▸ **TASK DESCRIPTION**
From the line that contains "[[[21,103],[31,143],[69,183],[107,116],[82,82]]]" down to the last line of the entries, repeat every line exactly. Do not carry over the pictures.

Top of INPUT MATERIAL

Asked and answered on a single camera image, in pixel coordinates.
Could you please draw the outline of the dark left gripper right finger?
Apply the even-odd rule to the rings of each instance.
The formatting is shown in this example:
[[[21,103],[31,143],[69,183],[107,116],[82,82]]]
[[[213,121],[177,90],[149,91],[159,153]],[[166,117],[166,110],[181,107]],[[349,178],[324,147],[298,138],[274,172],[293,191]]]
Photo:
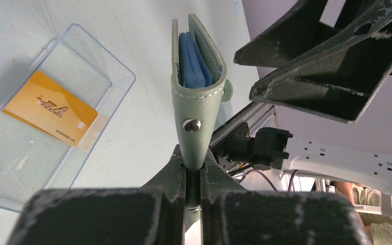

Bottom of INPUT MATERIAL

▸ **SOLUTION TO THE PROBLEM**
[[[21,103],[31,143],[69,183],[107,116],[82,82]]]
[[[213,121],[177,90],[149,91],[159,153]],[[166,117],[166,110],[181,107]],[[349,178],[324,147],[298,138],[274,172],[293,191]]]
Photo:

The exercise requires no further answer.